- [The task]
This exercise calls for copying every line below that holds the word "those".

****************

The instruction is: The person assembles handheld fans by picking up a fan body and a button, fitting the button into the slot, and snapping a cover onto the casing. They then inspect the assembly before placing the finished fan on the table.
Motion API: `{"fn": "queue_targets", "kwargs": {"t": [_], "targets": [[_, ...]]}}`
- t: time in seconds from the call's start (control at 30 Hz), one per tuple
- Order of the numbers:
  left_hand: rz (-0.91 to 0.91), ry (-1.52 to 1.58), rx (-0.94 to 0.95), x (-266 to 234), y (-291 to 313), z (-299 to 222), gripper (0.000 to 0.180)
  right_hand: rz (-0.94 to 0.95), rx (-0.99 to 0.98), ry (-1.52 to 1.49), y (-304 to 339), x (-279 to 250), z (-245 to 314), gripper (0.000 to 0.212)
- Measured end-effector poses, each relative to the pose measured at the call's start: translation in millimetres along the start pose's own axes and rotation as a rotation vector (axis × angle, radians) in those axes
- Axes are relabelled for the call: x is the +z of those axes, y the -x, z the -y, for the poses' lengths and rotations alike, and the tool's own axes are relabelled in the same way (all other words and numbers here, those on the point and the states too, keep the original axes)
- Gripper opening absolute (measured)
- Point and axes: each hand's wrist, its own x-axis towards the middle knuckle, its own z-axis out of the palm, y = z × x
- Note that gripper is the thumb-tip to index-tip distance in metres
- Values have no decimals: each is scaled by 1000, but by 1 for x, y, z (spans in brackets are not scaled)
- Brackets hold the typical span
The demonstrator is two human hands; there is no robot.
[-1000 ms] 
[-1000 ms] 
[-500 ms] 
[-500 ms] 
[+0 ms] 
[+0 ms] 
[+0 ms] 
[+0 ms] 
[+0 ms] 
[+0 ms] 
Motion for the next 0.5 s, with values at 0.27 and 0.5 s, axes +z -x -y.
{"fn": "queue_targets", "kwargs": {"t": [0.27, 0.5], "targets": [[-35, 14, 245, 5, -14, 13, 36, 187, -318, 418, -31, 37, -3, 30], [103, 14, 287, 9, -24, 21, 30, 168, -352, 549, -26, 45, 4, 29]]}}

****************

- [Written solution]
- Measured end-effector poses, each relative to the pose measured at the call's start: translation in millimetres along the start pose's own axes and rotation as a rotation vector (axis × angle, radians) in those axes
- Axes are relabelled for the call: x is the +z of those axes, y the -x, z the -y, for the poses' lengths and rotations alike, and the tool's own axes are relabelled in the same way (all other words and numbers here, those on the point and the states too, keep the original axes)

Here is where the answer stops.